3. Accessibility of Filmmaking Tools: Advances in technology have made filmmaking more accessible, allowing filmmakers to create and distribute short films more easily than before.

# Task 6 & 7
```{r}
head(expenditure_data1)

# Compute total expenditure for each individual
expenditure_data1$total_expenditure <- 
  rowSums(expenditure_data1[, c("food", "clothing", "housing", "alcohol")], na.rm = TRUE)

head(expenditure_data1)
```
Each category of expenditure (food, clothing, housing, alcohol) is represented as a separate column. In tidy data, each variable should be a column. Instead, the categories are spread across multiple columns, which makes it difficult to work with and analyze the data efficiently.

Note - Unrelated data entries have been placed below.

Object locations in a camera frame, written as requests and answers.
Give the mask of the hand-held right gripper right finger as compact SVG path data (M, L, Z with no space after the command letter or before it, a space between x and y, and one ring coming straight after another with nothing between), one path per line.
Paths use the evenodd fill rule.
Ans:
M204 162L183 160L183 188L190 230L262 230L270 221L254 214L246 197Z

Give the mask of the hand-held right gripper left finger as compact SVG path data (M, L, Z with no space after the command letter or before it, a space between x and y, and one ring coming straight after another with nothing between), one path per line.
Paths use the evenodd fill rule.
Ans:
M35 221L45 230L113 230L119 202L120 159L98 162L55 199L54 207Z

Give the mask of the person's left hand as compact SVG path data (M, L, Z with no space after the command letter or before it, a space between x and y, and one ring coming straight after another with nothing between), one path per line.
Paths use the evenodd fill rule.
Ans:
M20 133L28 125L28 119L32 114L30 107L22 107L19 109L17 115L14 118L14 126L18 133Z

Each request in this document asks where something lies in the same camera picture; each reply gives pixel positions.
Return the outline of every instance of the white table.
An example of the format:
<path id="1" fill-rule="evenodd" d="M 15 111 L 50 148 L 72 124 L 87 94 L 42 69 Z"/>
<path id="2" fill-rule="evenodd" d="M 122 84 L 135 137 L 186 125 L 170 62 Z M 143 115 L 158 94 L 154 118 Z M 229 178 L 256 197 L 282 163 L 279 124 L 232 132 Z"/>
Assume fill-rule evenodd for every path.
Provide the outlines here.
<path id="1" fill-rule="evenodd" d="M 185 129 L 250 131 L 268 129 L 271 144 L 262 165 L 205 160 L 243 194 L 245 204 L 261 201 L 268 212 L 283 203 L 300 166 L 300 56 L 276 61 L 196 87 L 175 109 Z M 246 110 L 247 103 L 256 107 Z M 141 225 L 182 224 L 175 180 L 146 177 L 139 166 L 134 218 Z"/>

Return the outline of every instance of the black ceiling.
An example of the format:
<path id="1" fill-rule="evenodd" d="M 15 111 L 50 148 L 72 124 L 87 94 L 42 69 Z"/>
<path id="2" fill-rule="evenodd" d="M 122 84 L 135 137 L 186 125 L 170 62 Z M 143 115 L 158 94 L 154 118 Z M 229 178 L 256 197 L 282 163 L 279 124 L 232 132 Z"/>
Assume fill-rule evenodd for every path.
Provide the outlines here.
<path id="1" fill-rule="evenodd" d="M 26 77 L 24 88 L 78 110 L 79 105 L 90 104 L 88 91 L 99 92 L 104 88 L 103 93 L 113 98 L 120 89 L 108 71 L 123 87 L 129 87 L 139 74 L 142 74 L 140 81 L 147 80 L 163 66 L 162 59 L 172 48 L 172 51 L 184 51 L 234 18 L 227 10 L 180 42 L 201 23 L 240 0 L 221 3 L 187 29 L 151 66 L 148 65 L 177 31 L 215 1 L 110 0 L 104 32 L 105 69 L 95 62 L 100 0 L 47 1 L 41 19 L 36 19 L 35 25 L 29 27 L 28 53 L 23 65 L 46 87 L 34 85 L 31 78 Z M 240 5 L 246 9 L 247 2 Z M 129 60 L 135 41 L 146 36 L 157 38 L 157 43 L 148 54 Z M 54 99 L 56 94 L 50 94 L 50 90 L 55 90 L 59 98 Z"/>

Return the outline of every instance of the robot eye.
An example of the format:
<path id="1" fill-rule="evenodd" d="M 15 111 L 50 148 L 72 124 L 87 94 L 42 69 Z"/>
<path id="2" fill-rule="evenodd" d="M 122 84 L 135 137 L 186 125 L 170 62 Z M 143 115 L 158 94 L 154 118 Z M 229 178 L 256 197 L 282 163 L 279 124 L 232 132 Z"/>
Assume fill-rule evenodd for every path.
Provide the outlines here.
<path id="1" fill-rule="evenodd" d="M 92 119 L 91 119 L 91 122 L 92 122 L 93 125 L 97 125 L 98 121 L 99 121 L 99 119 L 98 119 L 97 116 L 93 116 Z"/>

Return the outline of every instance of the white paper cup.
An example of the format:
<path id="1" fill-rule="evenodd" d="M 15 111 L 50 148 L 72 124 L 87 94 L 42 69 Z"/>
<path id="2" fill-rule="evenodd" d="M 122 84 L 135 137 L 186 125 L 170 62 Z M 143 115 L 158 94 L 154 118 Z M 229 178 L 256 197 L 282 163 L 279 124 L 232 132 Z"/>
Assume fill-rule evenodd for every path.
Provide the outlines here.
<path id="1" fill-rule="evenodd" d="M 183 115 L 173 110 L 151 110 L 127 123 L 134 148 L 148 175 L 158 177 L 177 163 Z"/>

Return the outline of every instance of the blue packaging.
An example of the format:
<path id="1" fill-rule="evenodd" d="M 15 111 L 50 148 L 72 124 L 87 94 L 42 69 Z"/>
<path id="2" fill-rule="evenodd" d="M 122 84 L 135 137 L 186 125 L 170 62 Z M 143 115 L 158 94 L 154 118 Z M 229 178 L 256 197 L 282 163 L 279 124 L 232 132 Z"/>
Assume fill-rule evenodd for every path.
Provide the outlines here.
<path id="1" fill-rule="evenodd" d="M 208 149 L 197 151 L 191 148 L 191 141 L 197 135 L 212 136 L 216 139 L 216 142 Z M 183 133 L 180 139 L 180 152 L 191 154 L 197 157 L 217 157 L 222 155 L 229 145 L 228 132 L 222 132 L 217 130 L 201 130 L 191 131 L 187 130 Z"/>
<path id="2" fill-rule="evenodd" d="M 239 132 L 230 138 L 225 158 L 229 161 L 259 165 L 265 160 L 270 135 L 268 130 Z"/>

And each row represents an individual, but the expenditures are spread across multiple columns. This violates the tidy data principle that each observation should be in its own row. Instead, the data presents multiple observations (expenditures in different categories) in one row, making it harder to perform certain analyses without reshaping the data.

# Task 8
```{r}
long_expenditure_data <- expenditure_data1 |>
  select(-total_expenditure) |>  # Exclude the total_expenditure column
  pivot_longer(cols = food:alcohol, 
               names_to = "category", 
               values_to = "expenditure")

head(long_expenditure_data)
```

# Task 9 & 10
```{r}
total_expenditure_per_individual <- long_expenditure_data |>
  group_by(id) |>
  summarise(total_expenditure = sum(expenditure))

total_expenditure_per_individual
```
I prefer the second approach. Because it will be more flexible if we want to add more entries later.

With the longer dataset structure, adding new entries simply involves appending additional rows with the corresponding "id", "category", and "expenditure" values. When we re-run the code to calculate total expenditures using group_by() and summarise(), it will automatically include the new entries in the calculation without requiring any changes to the code itself.

# Task 11~13
```{r}
print(expenditure_data2)
```
The expenditure_data2 dataset has 201 columns.

If we were to write code to compute the total expenditures without making the dataset longer, the code might be very long and repetitive as the code to calculate the total expenditure for each individual would involve referencing each column explicitly by name (e.g., c(item1, item2, ..., item201)).

# Task 14 & 15
```{r}
# Reshape the dataset to longer format
long_expenditure_data2 <- expenditure_data2 |>
  pivot_longer(cols = starts_with("item"), 
               names_to = "item", 
               values_to = "expenditure")

# Calculate total expenditure for each individual
total_expenditure_per_individual2 <- long_expenditure_data2 |>
  group_by(id) |>
  summarise(total_expenditure = sum(expenditure, na.rm = TRUE))

total_expenditure_per_individual2
```
By reshaping the dataset into a longer format, we reduce the need for repetitive code. Instead of referencing each expenditure item individually in the code, we transform multiple columns into rows, making the code more concise.

And the longer format results in code that is easier to read and understand. It clearly communicates the data transformation steps (reshaping the dataset) and the analysis steps (calculating total expenditure), making the code more intuitive for others to follow.